- 36°41′00″N 140°42′14″E﻿ / ﻿36.68333°N 140.70389°E
- Periods: Nara - Heian period
- Location: Hitachi, Ibaraki, Japan
- Region: Kantō region

Site notes
- Area: 45,879.42 m^{2} (493,842.0 sq ft)
- Public access: Yes

= Chōjayama Kanga ruins =

Archaeological site in Japan

The Chōjayama Kanga ruins (長者山官衙遺跡, Chōjayama kanga iseki) is an of archaeological site with the ruins of a Nara to Heian period government administrative complex, and a portion of an ancient road, located in what is now the Jūō neighborhood of the city of Hitachi in Ibaraki prefecture in the northern Kantō region of Japan. The site has been protected as a National Historic Site from 2018.

==Overview==

In the late Nara period, after the establishment of a centralized government under the Ritsuryō system, local rule over the provinces was standardized under a kokufu (provincial capital), and each province was divided into smaller administrative districts, known as (郡, gun, kōri), composed of 2–20 townships in 715 AD. Each of the units had an administrative complex built on a semi-standardized layout based on contemporary Chinese design.

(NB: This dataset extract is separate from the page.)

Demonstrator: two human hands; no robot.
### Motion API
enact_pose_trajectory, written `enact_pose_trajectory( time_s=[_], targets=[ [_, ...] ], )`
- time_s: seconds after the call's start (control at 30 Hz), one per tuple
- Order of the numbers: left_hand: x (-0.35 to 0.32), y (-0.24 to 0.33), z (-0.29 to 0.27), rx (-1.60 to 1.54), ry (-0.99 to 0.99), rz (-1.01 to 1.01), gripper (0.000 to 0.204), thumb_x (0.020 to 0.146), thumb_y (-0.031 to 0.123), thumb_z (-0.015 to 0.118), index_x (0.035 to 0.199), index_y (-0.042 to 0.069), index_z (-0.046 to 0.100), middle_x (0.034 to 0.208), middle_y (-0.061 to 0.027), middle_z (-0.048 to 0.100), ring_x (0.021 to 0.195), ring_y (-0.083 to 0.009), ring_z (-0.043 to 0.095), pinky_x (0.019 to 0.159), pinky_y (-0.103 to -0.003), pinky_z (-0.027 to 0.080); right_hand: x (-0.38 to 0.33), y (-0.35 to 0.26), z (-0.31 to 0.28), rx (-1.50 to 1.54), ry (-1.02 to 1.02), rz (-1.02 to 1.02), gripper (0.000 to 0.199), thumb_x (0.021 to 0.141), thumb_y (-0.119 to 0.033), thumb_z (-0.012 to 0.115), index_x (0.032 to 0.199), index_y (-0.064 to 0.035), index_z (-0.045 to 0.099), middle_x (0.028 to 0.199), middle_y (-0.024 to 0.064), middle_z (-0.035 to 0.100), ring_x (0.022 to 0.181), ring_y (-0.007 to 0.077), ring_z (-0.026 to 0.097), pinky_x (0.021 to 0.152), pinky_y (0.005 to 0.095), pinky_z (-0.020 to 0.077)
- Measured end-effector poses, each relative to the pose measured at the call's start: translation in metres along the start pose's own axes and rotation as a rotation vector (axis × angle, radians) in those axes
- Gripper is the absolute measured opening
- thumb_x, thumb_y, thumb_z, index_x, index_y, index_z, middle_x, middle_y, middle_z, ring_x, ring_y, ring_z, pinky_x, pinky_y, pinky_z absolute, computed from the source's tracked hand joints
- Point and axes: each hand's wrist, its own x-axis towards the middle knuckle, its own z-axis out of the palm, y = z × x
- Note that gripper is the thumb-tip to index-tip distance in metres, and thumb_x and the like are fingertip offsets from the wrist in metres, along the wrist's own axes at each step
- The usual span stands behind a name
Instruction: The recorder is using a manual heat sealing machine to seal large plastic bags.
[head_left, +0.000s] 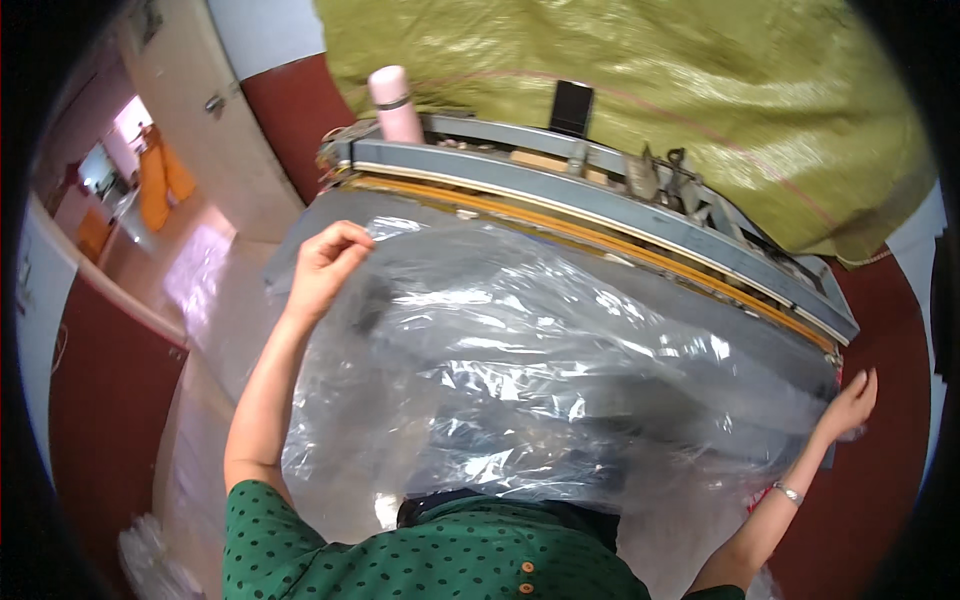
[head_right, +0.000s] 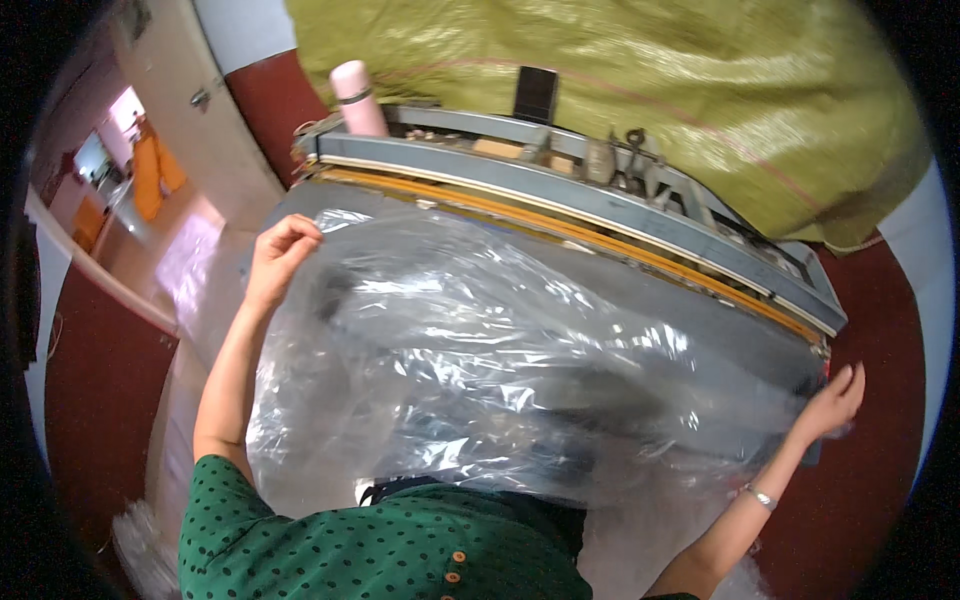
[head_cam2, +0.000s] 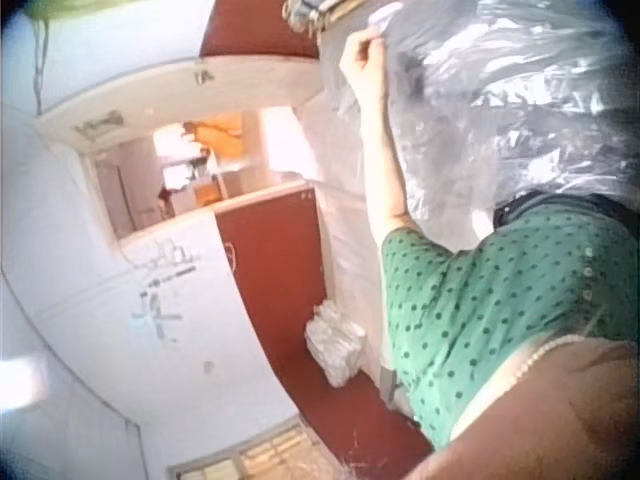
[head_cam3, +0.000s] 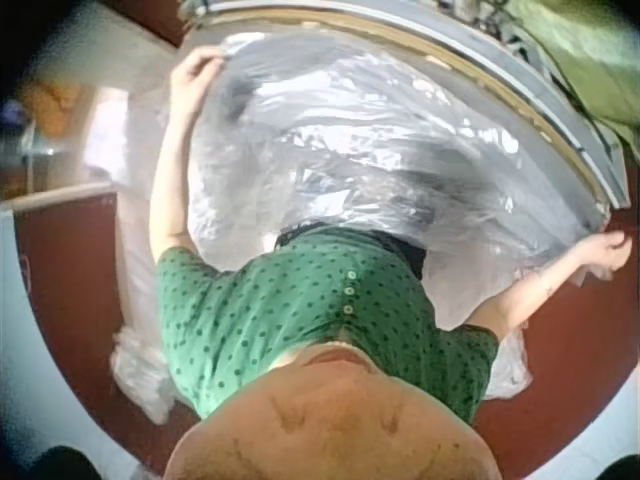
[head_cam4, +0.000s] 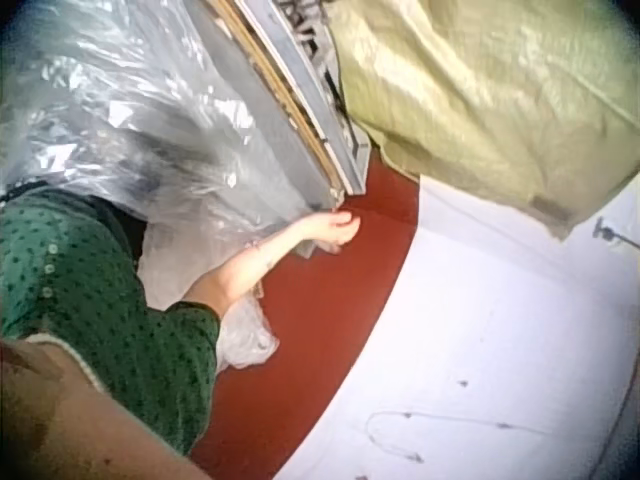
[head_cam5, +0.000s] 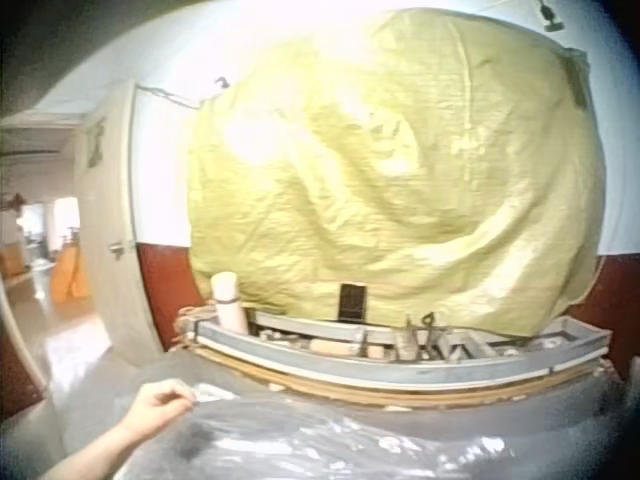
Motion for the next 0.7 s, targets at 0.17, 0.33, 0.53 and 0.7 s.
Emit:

The Chōjayama Kanga ruins are located on the eastern edge of a plateau, at an elevation of 20 to 25 meters north of the modern city center of Hitachi. It is believed to correspond to a location described in the "Hitachi Kokudo Fudoki". Per an archaeological excavation conducted over two periods in 2005 and 2015, a moat-surrounded trapezoidal compound measuring 134 to 165 meters east-to-west by 110 to 116 meters north-to-south was discovered. The compound was on the eastern side of a road trace that is thought to be an ancient government road with a width of 5.5 to 6.7 meters. Within the compound were the foundations of excavated pillar buildings and cornerstone buildings from the 8th century to the 10th century, arranged in a "U" shape around a central courtyard. The remains can be roughly divided into three periods. Period I corresponds to the latter half of the 7th century to the middle of the 8th century, and consisted of at least twelve buildings. Phase II corresponds to the middle of the 8th century to the middle of the 9th century and consisted of nine excavated pillar buildings. Phase III corresponds to the middle of the 9th century to the 10th century, and consisted of eight cornerstone buildings, all of which are believed to have been warehouses. Carbonized grains have been excavated from the soil, indicating that bundled ears of rice had been destroyed by a fire, after which the site appears to have been abandoned.

The site is located in a woodland behind a small Atago Jinja Shinto shrine and was backfilled after excavation.